- Goal of the exercise:
Pull out of the data below the stretch of lines bounded by the one containing "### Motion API" and the one containing "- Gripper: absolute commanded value", both bounds included, unchanged.

#####

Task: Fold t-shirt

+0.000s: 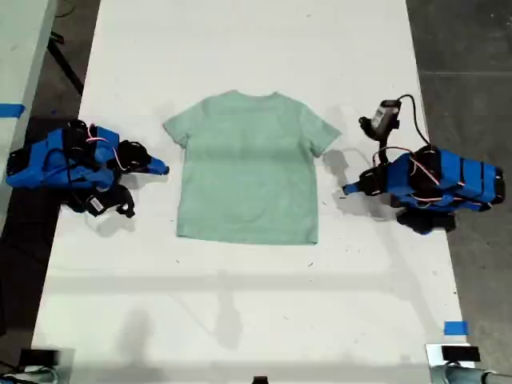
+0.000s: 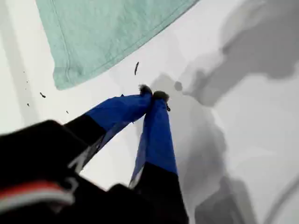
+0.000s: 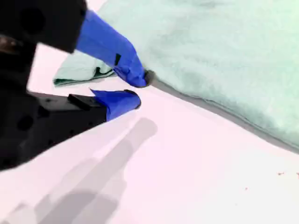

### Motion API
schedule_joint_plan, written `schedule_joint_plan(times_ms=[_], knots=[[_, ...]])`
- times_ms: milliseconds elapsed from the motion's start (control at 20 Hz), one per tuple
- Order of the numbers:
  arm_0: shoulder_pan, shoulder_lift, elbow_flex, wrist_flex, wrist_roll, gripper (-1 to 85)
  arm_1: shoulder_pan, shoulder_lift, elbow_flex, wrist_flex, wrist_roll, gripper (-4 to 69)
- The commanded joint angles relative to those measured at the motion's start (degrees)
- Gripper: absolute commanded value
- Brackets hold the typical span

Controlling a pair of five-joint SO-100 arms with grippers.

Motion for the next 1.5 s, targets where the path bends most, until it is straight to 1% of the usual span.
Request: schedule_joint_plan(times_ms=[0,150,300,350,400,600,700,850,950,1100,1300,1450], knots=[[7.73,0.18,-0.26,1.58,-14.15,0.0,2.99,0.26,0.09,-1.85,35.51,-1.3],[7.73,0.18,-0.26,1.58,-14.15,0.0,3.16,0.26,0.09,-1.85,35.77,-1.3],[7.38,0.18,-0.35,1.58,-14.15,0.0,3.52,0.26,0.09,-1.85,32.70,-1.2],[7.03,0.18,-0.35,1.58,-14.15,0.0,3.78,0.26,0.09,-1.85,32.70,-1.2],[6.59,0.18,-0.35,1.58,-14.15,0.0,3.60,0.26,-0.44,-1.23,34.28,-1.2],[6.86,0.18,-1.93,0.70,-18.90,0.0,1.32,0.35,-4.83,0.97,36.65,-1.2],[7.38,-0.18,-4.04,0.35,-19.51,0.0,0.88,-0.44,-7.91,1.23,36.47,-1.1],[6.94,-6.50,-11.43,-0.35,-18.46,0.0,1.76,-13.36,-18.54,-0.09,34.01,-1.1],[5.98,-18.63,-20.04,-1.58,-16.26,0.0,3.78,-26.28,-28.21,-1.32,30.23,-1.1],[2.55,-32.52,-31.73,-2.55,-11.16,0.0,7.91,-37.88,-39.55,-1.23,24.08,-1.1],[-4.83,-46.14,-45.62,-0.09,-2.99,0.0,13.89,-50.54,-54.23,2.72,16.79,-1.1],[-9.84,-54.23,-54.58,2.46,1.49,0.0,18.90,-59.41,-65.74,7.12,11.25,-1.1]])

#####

- Finished exercise:
### Motion API
schedule_joint_plan, written `schedule_joint_plan(times_ms=[_], knots=[[_, ...]])`
- times_ms: milliseconds elapsed from the motion's start (control at 20 Hz), one per tuple
- Order of the numbers:
  arm_0: shoulder_pan, shoulder_lift, elbow_flex, wrist_flex, wrist_roll, gripper (-1 to 85)
  arm_1: shoulder_pan, shoulder_lift, elbow_flex, wrist_flex, wrist_roll, gripper (-4 to 69)
- The commanded joint angles relative to those measured at the motion's start (degrees)
- Gripper: absolute commanded value

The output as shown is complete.